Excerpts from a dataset

_ _ _ _ _

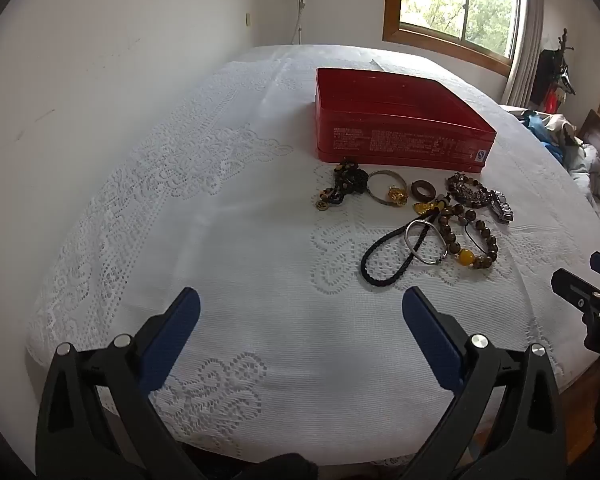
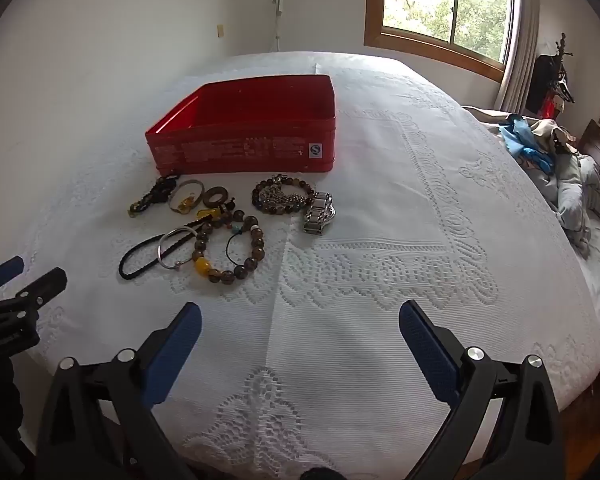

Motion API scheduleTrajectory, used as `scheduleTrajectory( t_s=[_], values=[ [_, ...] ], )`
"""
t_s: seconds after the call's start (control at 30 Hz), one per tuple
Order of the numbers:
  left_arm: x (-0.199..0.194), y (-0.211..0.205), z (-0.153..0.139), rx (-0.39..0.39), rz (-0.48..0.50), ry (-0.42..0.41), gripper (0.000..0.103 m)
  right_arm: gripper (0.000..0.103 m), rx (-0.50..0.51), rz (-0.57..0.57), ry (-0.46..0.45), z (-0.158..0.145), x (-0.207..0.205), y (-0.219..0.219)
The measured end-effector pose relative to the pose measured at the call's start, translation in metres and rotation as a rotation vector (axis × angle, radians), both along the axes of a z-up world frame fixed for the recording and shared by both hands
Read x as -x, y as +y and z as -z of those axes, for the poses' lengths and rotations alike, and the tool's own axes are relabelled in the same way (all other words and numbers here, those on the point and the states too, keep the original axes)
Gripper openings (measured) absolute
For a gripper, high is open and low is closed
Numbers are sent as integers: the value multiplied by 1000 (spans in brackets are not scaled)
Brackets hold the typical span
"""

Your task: Organize jewelry

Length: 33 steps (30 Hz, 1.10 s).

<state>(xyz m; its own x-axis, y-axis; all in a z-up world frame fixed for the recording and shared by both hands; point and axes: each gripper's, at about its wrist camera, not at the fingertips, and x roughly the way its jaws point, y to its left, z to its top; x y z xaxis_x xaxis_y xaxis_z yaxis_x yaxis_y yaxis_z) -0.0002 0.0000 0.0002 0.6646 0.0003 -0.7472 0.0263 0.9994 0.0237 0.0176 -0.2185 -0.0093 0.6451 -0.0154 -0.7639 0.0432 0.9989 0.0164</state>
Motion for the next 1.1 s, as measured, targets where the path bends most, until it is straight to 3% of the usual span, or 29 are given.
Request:
scheduleTrajectory(
  t_s=[1.1],
  values=[
    [-2,2,-1,-7,-5,7,100,99,-1,-3,6,-1,-1,-1]
  ],
)
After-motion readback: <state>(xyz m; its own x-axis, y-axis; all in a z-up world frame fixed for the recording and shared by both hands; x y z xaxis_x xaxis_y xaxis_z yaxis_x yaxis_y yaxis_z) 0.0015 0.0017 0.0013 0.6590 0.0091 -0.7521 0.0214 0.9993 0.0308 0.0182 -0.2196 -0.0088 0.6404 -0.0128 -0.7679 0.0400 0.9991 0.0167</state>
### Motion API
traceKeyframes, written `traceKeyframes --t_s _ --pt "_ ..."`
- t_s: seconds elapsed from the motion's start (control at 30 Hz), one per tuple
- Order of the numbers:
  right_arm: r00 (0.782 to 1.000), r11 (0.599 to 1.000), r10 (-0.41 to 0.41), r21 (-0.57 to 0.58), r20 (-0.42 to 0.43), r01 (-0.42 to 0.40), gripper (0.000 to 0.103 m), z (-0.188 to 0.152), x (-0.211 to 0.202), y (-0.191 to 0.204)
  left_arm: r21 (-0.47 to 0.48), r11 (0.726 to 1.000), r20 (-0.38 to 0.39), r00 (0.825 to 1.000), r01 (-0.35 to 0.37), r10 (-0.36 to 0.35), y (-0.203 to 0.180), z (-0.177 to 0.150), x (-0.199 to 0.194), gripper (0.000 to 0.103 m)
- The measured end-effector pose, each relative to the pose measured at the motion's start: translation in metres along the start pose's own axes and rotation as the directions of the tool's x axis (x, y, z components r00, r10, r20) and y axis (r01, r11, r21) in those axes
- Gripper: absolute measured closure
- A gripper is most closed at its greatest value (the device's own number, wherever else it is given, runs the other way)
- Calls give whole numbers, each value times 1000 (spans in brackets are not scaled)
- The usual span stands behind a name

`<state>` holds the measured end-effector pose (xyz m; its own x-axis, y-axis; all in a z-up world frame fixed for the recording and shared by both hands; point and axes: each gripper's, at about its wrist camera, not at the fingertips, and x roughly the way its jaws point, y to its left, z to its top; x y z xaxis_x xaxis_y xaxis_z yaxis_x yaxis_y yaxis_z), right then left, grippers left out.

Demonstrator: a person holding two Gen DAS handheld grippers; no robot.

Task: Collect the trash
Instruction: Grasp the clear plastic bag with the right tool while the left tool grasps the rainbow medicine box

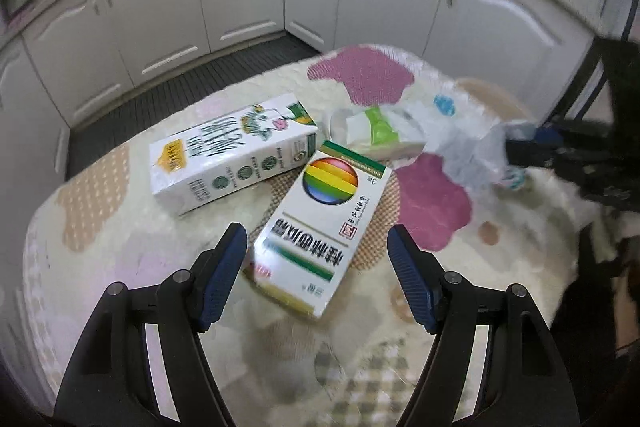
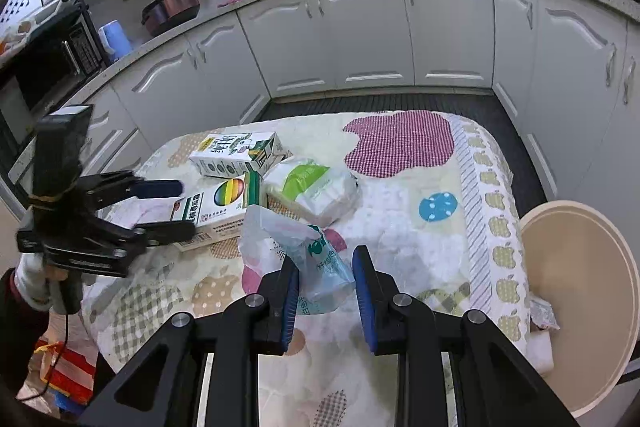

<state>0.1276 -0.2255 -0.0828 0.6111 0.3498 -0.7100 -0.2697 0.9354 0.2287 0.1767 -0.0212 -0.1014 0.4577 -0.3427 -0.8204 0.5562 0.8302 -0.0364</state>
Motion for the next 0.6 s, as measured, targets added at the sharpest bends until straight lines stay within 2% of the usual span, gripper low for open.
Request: traceKeyframes --t_s 0.13,0.27,0.33,0.37,0.6 --pt "1000 1000 -5 4 -3 5 78 -2 -1 -2 69 996 -48 997 -50 53 -10 3 19 31" --pt "1000 1000 -4 10 -3 4 78 -4 -2 -4 25 1000 -66 998 -6 7 -9 8 26 32" --pt "1000 1000 -1 13 -1 1 78 -6 -3 -4 7 1000 -63 998 22 -22 -11 6 23 38" --pt "1000 1000 -1 13 0 1 78 -7 -4 -4 6 1000 -60 998 23 -23 -15 4 22 52" --pt "1000 1000 -1 29 16 1 78 -15 -15 -7 -37 998 -33 998 44 -46 -36 -11 2 54"
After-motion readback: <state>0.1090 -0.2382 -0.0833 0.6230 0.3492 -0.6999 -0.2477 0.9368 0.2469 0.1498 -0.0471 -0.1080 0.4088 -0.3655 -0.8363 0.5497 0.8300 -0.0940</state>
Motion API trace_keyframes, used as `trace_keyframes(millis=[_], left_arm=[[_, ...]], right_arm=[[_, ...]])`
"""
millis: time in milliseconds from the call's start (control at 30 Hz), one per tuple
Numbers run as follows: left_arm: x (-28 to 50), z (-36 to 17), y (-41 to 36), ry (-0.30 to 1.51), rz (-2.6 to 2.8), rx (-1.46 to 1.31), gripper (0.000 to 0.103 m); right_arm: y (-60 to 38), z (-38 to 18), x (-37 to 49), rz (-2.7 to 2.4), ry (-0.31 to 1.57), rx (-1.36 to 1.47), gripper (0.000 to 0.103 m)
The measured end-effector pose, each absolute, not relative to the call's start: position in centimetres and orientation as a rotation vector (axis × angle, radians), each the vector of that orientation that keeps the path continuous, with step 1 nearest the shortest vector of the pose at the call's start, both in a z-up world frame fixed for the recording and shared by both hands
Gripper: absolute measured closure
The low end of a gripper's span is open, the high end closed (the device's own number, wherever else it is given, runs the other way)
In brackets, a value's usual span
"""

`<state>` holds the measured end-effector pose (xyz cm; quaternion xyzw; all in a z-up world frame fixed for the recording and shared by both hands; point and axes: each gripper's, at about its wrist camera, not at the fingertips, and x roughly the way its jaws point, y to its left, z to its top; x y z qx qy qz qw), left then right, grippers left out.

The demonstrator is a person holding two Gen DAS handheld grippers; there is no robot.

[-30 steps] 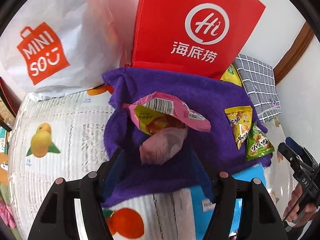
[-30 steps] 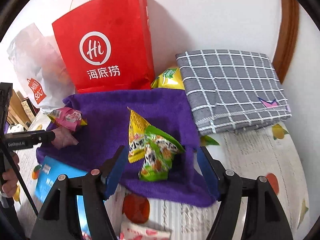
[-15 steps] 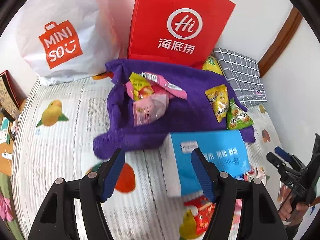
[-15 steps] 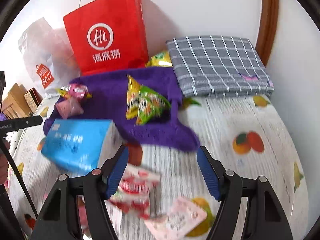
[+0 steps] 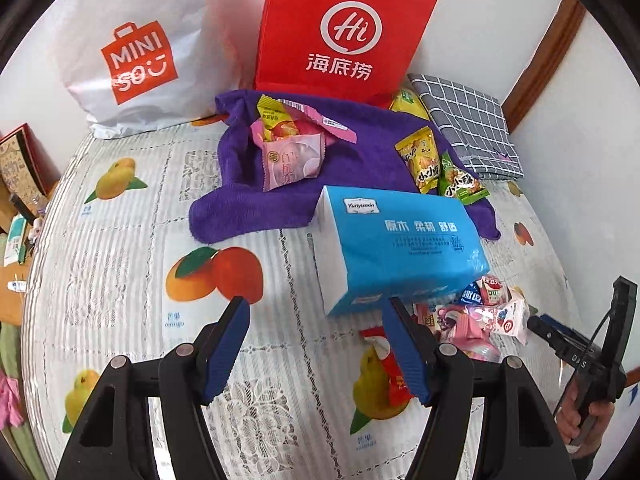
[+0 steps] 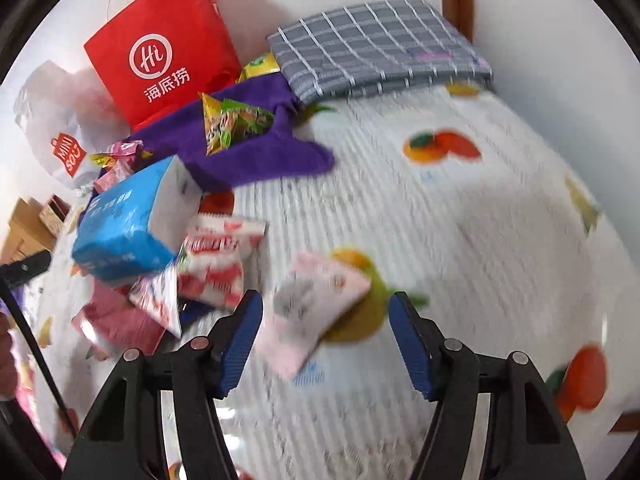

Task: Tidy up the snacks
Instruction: 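Grasp the pale pink wowo packet on the bed with right tool while left tool moves toward red bag, then grasp the red snack bag with left tool while right tool holds the pink packet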

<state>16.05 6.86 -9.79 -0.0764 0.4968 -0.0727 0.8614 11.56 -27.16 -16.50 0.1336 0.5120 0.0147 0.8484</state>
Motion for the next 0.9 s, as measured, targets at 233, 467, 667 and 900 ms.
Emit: trace_keyframes(millis=[233, 467, 667, 900], left_arm=[[14.6, -9.9, 6.9, 1.027, -0.156, -0.154, 0.036], [13.5, -9.9, 7.7, 1.024, -0.157, -0.196, 0.036], [13.2, -10.2, 6.9, 1.028, -0.166, -0.189, 0.036], [13.1, -12.1, 4.1, 1.073, -0.193, -0.164, 0.036]], right_arm=[[-26.8, -17.3, 11.9, 0.053, 1.083, 0.368, 0.037], [-25.9, -17.8, 14.2, 0.043, 1.083, 0.319, 0.046], [-25.3, -17.8, 14.3, 0.070, 1.060, 0.172, 0.060], [-25.4, -18.2, 13.2, 0.116, 1.020, 0.085, 0.057]])
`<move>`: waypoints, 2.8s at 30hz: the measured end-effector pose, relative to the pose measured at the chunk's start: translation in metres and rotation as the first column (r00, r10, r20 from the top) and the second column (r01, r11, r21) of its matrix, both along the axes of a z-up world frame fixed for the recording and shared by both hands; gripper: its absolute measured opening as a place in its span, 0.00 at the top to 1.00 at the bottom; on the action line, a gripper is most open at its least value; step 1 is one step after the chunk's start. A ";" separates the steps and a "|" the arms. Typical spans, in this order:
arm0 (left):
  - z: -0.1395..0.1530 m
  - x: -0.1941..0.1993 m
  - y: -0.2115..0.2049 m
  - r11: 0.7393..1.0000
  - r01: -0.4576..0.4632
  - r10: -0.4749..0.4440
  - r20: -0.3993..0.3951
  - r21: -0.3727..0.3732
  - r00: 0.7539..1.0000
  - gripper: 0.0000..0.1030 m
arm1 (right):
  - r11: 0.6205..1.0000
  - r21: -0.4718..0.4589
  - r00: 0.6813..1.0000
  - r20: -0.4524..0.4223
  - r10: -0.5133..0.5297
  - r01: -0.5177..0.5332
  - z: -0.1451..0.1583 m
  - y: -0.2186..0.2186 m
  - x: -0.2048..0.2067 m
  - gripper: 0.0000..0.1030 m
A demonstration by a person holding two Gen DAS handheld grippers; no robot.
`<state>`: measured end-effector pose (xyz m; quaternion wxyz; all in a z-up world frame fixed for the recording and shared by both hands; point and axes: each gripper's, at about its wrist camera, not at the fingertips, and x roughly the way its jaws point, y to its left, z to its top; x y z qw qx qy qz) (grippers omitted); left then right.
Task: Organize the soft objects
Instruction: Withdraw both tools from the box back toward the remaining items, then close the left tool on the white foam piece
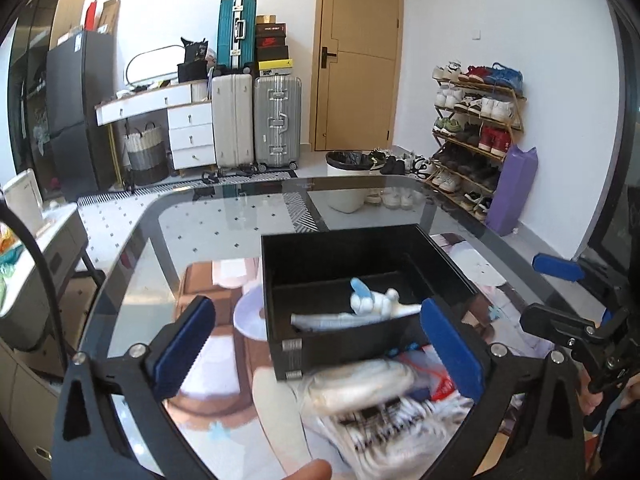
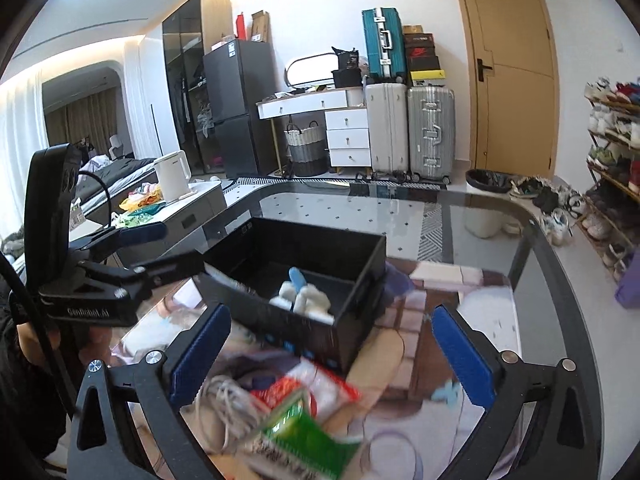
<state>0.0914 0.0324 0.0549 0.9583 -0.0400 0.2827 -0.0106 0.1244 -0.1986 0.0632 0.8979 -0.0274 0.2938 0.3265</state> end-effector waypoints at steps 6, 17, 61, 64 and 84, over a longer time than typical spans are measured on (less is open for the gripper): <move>-0.006 -0.022 -0.001 1.000 -0.023 0.023 -0.009 0.014 1.000 0.00 | 0.999 0.023 0.999 -0.029 -0.046 0.046 -0.006 -0.023 -0.017 0.01; -0.025 -0.052 -0.005 0.999 -0.017 0.018 -0.036 0.041 0.999 0.00 | 0.997 -0.059 0.999 -0.015 -0.042 0.041 -0.014 -0.028 -0.042 0.01; -0.060 -0.071 -0.046 0.938 0.338 -0.311 -0.242 0.074 0.919 0.00 | 0.976 -0.194 0.987 -0.147 0.066 -0.094 -0.057 -0.010 -0.037 0.01; -0.064 -0.070 -0.050 0.938 0.339 -0.310 -0.260 0.075 0.915 0.00 | 0.977 -0.193 0.987 -0.147 0.066 -0.095 -0.058 -0.010 -0.036 0.01; -0.078 -0.053 -0.045 0.958 0.286 -0.263 -0.312 0.029 0.913 0.01 | 0.978 -0.196 0.981 -0.190 0.036 -0.074 -0.070 0.002 -0.029 0.01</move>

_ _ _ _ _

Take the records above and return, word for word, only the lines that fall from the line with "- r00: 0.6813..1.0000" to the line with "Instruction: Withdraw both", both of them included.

Answer box
  - r00: 0.6813..1.0000
  - r20: -0.4524..0.4223
  - r10: -0.5133..0.5297
  - r01: -0.5177..0.5332
  - z: -0.1451..0.1583 m
  - y: -0.2186..0.2186 m
  - x: -0.2048..0.2067 m
  - gripper: 0.0000..0.1030 m
A demonstration by a person holding two Gen DAS handheld grippers; no robot.
`<state>`: measured end-effector pose (xyz m; quaternion wxyz; all in a z-up world frame fixed for the recording and shared by both hands; point and axes: each gripper's, at about its wrist camera, not at the fingertips, and x roughly the way its jaws point, y to its left, z to its top; x y z qw qx qy qz) (grippers omitted); left then right.
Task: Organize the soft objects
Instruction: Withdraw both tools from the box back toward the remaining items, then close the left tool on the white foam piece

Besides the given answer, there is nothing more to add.